魏无羡顿觉不妙,脱口道,“温情!你干什么?”话音落下,才意识到,他说话,温情听不到。
温情红着眼眶,缓缓收回右手,道:“……对不起。”
原本以她的速度是决计刺不中‘魏无羡’的,可方才的‘魏无羡’根本没有任何防备。
这一针扎得狠,扎得‘魏无羡’脑子也稍稍冷静了些,喉结上下滚动一轮,开口道:“你这是做什么?”
温情和温宁对视一眼,一齐站到他身前,对着他,郑重其事地行了一个礼。
见此情此景,魏无羡心中升腾起一股狂躁的不安,道:“你们要干什么?究竟想干什么?”
几乎同时,另一个自己也问了同样的话。
温情道:“刚刚你醒来的时候,我们正好在商量。已经商量得差不多了。”
商量什么?魏无羡隐约意识到了什么,但他现在什么都做不了。
‘魏无羡’道:“商量什么?别废话,把针拔了,放开我!”
温宁缓缓从地上站起身,仍是低着头,道:“姐姐和我,商量好了。去金麟台,请罪。”
——
归墟殿内众人脸色难看至极,温宁是杀了金子轩,但这件事的受害者岂止是金子轩,魏无羡和温宁也是受害者啊。
可偏偏,这个时候,已经没有任何人能证明他们的清白。
而且,他们杀了穷奇道百余人,是铁打的事实,不管真相如何,都已经不重要了。
——
请罪?魏无羡愕然,旋即笑了出来,带着无尽的悲愤,他想骂人,但又不知道该骂谁。
“请罪?”‘魏无羡’愕然道:“什么请罪?负荆请罪?投案自首?”
温情揉了揉眼睛,神色看似平静地道:“嗯,差不多。你躺着的这几天,兰陵金氏派人来乱葬岗下喊话了。”

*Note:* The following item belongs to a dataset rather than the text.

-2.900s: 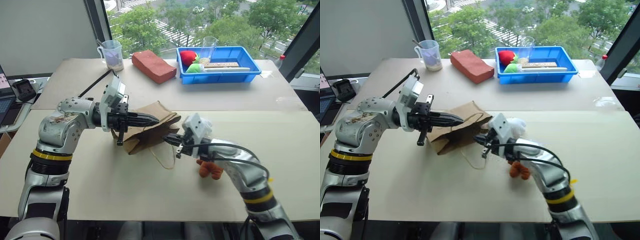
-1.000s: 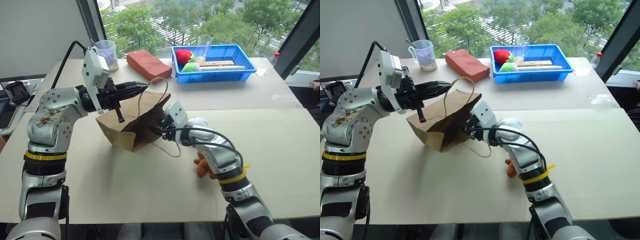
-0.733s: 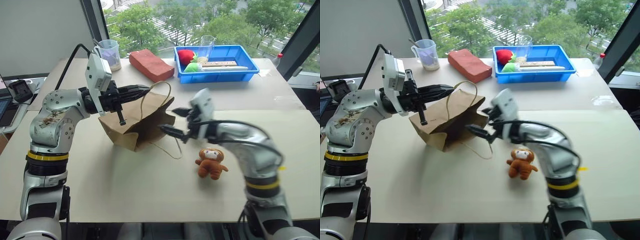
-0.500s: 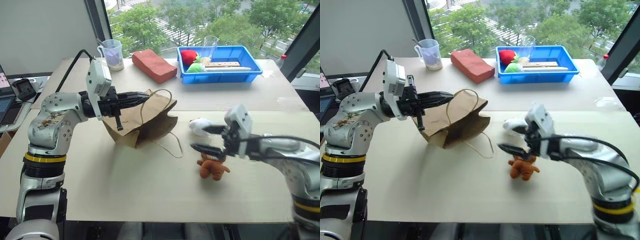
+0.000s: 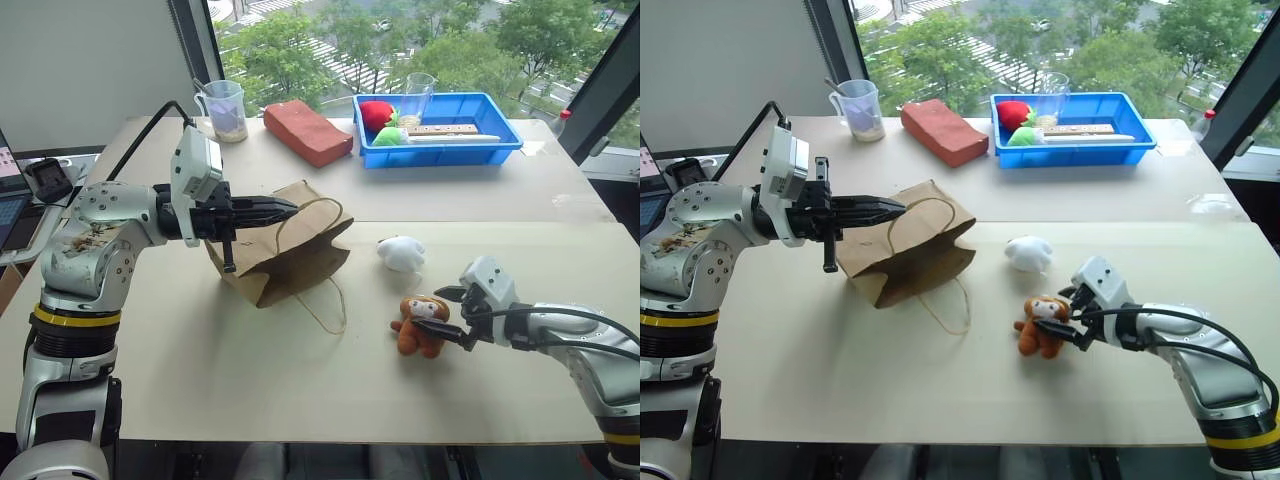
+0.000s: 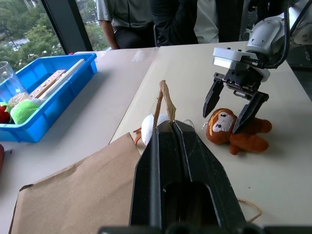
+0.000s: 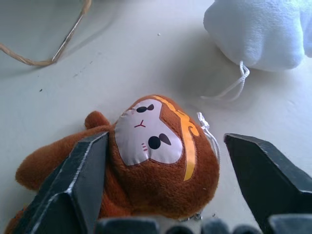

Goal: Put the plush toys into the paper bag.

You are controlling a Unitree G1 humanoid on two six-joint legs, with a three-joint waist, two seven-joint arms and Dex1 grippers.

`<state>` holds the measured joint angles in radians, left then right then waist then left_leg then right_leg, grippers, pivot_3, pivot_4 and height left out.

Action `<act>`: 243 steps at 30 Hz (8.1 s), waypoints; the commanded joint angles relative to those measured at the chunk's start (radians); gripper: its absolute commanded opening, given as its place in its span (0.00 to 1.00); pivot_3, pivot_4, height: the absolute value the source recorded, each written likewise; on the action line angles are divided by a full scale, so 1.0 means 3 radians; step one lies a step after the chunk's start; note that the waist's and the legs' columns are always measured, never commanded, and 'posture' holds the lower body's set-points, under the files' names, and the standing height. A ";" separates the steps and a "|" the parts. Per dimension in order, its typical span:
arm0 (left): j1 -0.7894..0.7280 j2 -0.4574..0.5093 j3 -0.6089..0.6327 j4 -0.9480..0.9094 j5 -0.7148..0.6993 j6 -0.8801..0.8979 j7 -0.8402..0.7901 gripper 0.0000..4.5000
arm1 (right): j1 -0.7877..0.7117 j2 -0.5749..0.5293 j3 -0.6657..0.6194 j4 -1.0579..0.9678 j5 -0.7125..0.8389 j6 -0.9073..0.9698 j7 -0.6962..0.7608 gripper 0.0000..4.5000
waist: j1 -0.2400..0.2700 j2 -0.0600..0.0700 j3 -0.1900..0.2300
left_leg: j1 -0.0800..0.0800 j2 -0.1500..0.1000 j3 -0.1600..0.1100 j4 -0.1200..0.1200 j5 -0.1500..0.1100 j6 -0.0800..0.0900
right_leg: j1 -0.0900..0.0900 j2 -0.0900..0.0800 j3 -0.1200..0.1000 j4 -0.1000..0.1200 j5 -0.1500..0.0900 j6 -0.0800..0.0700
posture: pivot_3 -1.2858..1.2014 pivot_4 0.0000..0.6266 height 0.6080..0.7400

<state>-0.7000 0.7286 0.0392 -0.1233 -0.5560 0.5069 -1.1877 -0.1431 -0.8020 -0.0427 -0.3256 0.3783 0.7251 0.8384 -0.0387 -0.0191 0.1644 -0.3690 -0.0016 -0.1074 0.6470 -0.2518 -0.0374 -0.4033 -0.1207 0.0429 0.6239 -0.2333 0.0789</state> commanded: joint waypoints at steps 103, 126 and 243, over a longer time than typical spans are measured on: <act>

‘魏无羡’道:“喊什么话?不要打一掌说一句,一次说个清楚!说完!”
温情道:“兰陵金氏要你给个交代。这个交代,就是交出温氏余孽的两名为首者。尤其是鬼将军。”
“……”‘魏无羡’道:“我警告你们两个,赶紧把这根针拔下来。”
温情继续自顾自道:“温氏余孽的为首者,也就是我们了。听他们的意思,只要你交我们出去,这件事就当暂且过了。那就再麻烦你躺几天好了。这根针扎在你身上,三天效用就会消退。我叮嘱过四叔他们了,会好好照看你。如果这三天里有什么突发状况再放你出来。”

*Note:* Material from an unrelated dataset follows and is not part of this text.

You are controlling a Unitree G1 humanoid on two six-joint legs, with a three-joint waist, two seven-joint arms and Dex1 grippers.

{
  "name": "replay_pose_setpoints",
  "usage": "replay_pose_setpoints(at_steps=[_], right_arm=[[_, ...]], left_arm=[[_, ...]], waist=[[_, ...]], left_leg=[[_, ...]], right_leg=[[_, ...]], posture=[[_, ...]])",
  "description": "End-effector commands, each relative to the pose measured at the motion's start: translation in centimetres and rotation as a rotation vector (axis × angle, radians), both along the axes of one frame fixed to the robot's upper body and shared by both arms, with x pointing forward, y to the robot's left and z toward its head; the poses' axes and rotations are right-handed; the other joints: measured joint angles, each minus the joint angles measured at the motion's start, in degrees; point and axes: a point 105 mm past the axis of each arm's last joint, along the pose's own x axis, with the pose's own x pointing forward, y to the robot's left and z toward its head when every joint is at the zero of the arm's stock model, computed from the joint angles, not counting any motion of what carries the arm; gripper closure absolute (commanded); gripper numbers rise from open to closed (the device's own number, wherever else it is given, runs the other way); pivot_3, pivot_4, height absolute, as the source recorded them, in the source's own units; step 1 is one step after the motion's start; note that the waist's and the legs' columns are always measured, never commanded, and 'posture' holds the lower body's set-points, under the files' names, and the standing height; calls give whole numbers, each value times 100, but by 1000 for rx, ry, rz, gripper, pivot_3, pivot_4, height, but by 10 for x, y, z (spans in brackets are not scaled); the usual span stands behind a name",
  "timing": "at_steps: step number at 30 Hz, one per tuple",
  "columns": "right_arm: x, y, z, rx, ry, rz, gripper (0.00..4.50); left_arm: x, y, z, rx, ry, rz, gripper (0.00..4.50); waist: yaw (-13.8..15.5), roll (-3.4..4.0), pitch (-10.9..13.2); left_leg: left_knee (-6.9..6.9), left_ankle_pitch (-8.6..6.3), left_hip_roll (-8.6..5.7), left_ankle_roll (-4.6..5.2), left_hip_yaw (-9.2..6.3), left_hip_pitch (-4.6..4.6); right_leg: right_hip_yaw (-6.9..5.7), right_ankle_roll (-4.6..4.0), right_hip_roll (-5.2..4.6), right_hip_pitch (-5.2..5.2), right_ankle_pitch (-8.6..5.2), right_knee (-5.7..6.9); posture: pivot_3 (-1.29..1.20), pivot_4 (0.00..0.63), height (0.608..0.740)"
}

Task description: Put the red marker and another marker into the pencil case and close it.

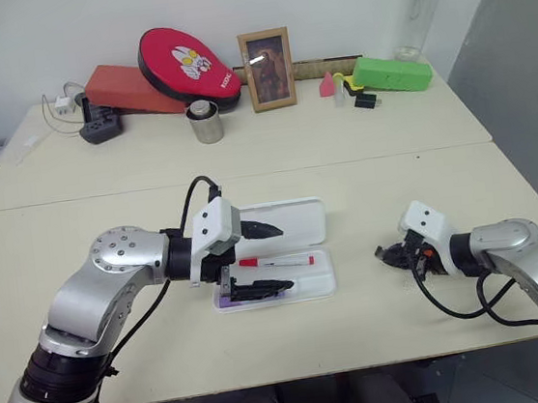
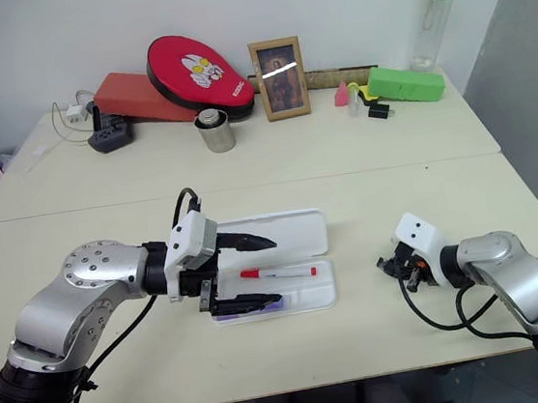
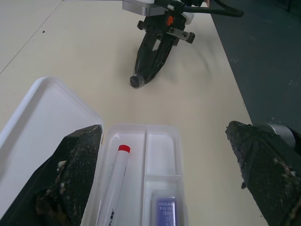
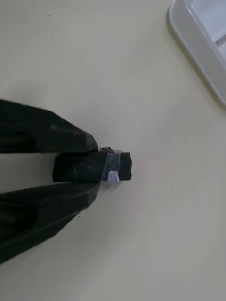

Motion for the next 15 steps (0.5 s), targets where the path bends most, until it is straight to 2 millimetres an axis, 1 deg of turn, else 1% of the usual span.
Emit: replay_pose_setpoints(at_steps=[1, 3, 5, 6, 9, 10, 11, 13, 15], right_arm=[[-6, 6, 17, 19, -38, 71, 4223], [-6, 9, 22, 33, -57, 85, 4226], [-7, 14, 29, 54, -88, 121, 4227], [-9, 20, 35, 80, -109, 154, 4228], [-17, 50, 58, 129, -184, 304, 4229], [-17, 63, 59, 132, -195, 350, 4229], [-17, 71, 59, 132, -199, 377, 4229], [-18, 94, 54, 139, -186, 445, 4229], [-16, 108, 50, 135, -182, 480, 4229]], left_arm=[[1, 4, 8, -11, -44, 11, 0], [1, 4, 8, -11, -44, 8, 0], [0, 4, 8, -9, -45, 6, 0], [0, 4, 7, -8, -44, 4, 0], [-5, 9, 5, 26, -34, -18, 0], [-6, 13, 4, 46, -29, -21, 0], [-8, 15, 3, 58, -26, -22, 0], [-10, 23, 1, 86, -19, -18, 0], [-11, 28, 0, 103, -16, -13, 0]], waist=[[0, 0, 0], [0, 0, 0], [0, 0, 0], [0, 0, 0], [-20, 0, 0], [-26, 1, 0], [-40, 0, 0], [-52, 0, 0], [-28, 0, 0]], left_leg=[[0, 0, 0, 0, 0, 0], [0, 0, 1, 0, -1, -1], [0, 0, 1, 0, 0, 0], [0, 0, 1, 0, 0, 0], [0, 0, 2, 0, 0, 0], [0, 0, 2, 0, -1, 1], [-2, 0, 1, 0, -3, 5], [-2, 0, 2, 0, -6, 11], [-2, 0, 9, 0, -12, 10]], right_leg=[[1, 0, 0, 0, 0, 0], [-1, 0, 0, 0, 0, 0], [0, 0, 0, 0, 0, 0], [0, 0, 0, 0, 0, 0], [0, 0, 1, 0, 0, 0], [3, 0, 3, -3, 0, 2], [4, 0, 4, -2, 0, 3], [8, -1, 20, -1, 0, 2], [3, -1, 26, 0, 0, 1]], posture=[[0, 150, 740], [0, 150, 740], [0, 150, 740], [0, 150, 740], [0, 150, 740], [0, 150, 740], [0, 150, 740], [0, 150, 740], [0, 150, 740]])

‘魏无羡’怒道:“你他妈给我闭嘴!现在已经够乱了!你们两个少给我添乱。请个狗屁的罪,我让你们这么做了吗?拔下来!”
温情和温宁垂手站着,他们的沉默如出一辙。
‘魏无羡’的身体无力,奋力挣扎无果,又没人听他的话,一颗心也忽然无力了。
无力的何止‘魏无羡’呢?
旁观这一幕的魏无羡自己,也觉得无力。
如果,如果他没心存奢望去参加阿凌的满月宴……或许什么都不会发生。
——
金凌眼眶红了,他想说话,却张不了口,眼泪却从眼眶滑落。
也许舅舅和魏无羡都不想让他知道真相,怕他难以接受,所以从来不在他面前提,可他觉得他才是最有资格知道真相的人,如今知道了真相,却依旧难以接受。
父母的死于他而言真的很难过,很痛苦。
但说真的,要说感情,他毕竟满月的时候就失去了父母,对父母的感情都是自己臆想出来的,并未真正的相处过。

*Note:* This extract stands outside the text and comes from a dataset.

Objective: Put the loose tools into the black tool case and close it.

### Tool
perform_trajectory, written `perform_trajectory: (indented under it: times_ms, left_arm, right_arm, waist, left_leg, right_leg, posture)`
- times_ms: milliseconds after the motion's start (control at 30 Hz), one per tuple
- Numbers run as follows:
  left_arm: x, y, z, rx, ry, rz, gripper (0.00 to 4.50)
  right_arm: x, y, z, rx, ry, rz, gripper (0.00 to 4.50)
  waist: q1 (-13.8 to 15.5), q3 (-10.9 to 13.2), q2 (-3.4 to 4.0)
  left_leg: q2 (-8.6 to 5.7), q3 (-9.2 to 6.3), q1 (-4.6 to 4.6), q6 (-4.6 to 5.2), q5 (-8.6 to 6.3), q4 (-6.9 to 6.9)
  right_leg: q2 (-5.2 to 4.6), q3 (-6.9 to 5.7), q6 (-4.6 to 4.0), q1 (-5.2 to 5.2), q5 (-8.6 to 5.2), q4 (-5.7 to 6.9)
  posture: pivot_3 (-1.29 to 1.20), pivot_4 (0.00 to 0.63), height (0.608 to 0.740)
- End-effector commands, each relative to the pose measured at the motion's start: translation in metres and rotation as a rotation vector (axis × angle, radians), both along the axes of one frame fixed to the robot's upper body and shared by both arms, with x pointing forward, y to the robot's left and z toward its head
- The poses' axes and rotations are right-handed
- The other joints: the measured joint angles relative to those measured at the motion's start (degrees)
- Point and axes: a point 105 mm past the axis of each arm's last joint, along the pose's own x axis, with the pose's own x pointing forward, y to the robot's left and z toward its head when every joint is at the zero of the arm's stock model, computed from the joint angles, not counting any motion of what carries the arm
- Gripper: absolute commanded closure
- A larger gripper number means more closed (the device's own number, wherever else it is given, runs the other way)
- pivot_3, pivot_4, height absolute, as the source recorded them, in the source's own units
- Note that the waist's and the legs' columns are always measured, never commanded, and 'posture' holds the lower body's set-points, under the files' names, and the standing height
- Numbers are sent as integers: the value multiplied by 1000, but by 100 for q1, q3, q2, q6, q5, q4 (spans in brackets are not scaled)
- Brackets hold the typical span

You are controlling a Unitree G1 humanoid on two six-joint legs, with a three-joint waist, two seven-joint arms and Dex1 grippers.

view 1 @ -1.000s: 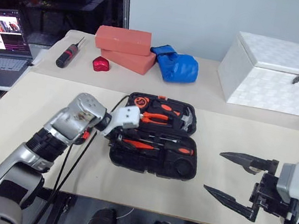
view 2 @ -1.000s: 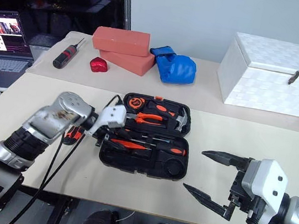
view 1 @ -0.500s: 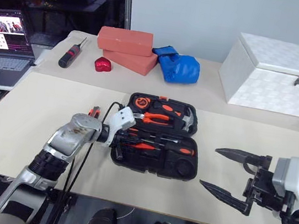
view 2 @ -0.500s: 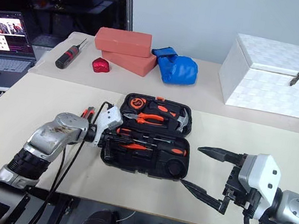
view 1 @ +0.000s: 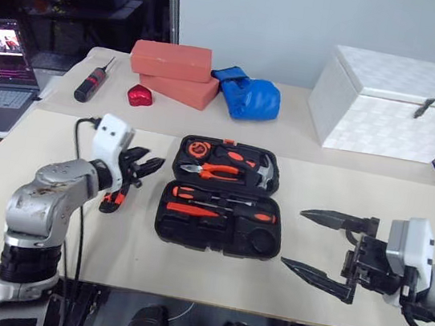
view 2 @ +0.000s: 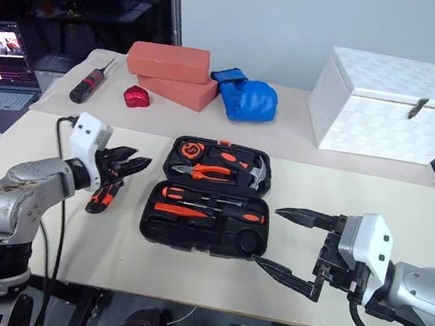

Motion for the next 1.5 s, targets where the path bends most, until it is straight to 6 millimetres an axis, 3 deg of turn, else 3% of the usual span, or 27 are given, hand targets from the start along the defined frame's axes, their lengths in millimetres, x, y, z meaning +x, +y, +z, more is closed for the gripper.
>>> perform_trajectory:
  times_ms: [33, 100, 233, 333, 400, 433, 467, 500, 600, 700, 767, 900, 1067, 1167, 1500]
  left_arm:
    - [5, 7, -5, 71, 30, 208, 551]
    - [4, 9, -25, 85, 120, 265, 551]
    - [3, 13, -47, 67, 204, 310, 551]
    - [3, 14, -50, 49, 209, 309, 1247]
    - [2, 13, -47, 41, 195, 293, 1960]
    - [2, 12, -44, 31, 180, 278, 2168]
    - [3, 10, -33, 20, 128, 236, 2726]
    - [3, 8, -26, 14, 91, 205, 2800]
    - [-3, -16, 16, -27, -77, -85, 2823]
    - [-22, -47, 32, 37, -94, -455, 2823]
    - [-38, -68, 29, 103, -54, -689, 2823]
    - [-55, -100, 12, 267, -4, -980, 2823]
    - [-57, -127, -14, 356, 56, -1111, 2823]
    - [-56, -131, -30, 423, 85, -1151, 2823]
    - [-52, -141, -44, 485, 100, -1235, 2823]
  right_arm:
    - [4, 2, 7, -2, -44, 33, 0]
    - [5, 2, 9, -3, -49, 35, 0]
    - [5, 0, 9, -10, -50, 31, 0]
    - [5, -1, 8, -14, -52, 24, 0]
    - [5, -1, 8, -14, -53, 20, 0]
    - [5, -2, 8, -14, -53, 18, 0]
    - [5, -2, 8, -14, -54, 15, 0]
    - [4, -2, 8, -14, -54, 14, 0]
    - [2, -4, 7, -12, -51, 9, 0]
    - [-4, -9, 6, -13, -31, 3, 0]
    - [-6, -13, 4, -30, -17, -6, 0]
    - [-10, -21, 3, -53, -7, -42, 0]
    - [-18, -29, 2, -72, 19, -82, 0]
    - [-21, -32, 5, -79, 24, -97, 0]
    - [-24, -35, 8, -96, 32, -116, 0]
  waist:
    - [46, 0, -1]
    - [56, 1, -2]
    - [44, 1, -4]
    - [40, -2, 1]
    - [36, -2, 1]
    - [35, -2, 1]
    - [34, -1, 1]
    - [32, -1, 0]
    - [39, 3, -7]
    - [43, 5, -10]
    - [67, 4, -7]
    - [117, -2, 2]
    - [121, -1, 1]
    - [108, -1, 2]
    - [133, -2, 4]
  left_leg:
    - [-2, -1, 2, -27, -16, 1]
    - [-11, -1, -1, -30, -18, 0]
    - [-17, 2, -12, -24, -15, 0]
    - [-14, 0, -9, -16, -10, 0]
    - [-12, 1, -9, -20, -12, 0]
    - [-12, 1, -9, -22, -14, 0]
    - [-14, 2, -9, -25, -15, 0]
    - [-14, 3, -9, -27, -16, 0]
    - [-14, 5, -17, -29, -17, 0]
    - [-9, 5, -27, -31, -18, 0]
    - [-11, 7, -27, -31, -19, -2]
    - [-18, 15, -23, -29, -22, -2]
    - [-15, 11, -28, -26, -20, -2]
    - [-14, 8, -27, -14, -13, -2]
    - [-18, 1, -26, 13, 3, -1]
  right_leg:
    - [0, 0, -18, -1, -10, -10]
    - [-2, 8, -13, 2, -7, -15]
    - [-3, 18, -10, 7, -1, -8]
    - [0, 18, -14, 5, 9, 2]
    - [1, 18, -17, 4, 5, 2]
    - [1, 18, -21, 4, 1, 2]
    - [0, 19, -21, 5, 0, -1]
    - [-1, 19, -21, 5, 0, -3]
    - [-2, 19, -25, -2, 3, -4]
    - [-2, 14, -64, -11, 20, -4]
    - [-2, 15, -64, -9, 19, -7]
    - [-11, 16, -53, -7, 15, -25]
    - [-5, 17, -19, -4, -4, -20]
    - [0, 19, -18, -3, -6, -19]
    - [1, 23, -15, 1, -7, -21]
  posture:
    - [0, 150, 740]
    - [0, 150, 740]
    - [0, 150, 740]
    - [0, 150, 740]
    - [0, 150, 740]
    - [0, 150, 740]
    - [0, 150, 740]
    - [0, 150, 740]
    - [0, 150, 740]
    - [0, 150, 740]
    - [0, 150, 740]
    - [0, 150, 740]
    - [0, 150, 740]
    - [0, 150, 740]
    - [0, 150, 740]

但魏无羡却不同,他对江厌离感情极深,更因此惠及他很讨厌的金子轩,哪怕不喜欢,也愿意为了江厌离忍。
论痛苦,其实最能感同身受的,只有江澄。
哪怕是金凌这个做儿子的,失去阿娘的痛苦都及不上魏无羡十分之一。
听着魏无羡心中后悔参加金凌满月宴的话,在场的人,滋味复杂至极。
这真的是魏无羡的错吗?
旁观到现在的他们,清楚的知道,并不是。
魏无羡从来不是个主动招惹别人的人,一直都是旁人在步步紧逼,逼着他反击,害人害己。
——
‘魏无羡’吼也吼不了,动也动不得,哑着嗓子,道:“你们去金麟台干什么?那个千疮百孔根本不是我下的……”
温情道:“可是他们已经认定了是你。”
‘魏无羡’努力想着应对的法子,忽然心头一亮,道:“那就找出真正的下咒者!金子勋肯定找过咒术师,这种恶诅的处理方法一般是给它打回去,反弹到施术者身上。就算没法全部反弹,也能反弹一部分。只要找谁身上有同样的恶咒痕迹就行了!”
温情道:“没用的。”
‘魏无羡’道:“怎么没用?”
温情道:“人海茫茫,上哪里去找呢?难道要在没座城的每一条路上都设个关卡,让所有的人都脱衣检查吗?”
‘魏无羡’胡乱道:“为什么不行??”
温情道:“谁肯帮你设这些关卡?而且你要找到什么时候?十年八年或许能找到,但他们愿意等吗?”
‘魏无羡’道:“可是我身上没有恶诅痕的反弹痕迹!”
温情道:“今日截杀的时候,他们问过你了吗?”
‘魏无羡’道:“没有。”
温情道:“是了。没问你,直接下杀手了。懂了吗?不需要任何证据,也不需要你来找出真相。你身上有没有恶诅痕,根本不重要。你是夷陵老祖,你是鬼道之王,你精通邪魔歪道,就算没有反弹痕迹也不奇怪啊。而且你可以不用自己动手,你可以派你的温狗喽啰走狗动手啊。反正就是你,你没法抵赖的。”
魏无羡骂了一声。
——
温情对魏无羡说的话,每个字都像一记毫不留情的巴掌,狠狠扇在他们脸上。
无地自容!
温情嗤笑,没有说话,但听到她嗤笑的人,都说不出话来。
可以说,石壁上的魏无羡,在金子轩倒下的那一瞬间,已经彻彻底底站在了仙门百家的对立面。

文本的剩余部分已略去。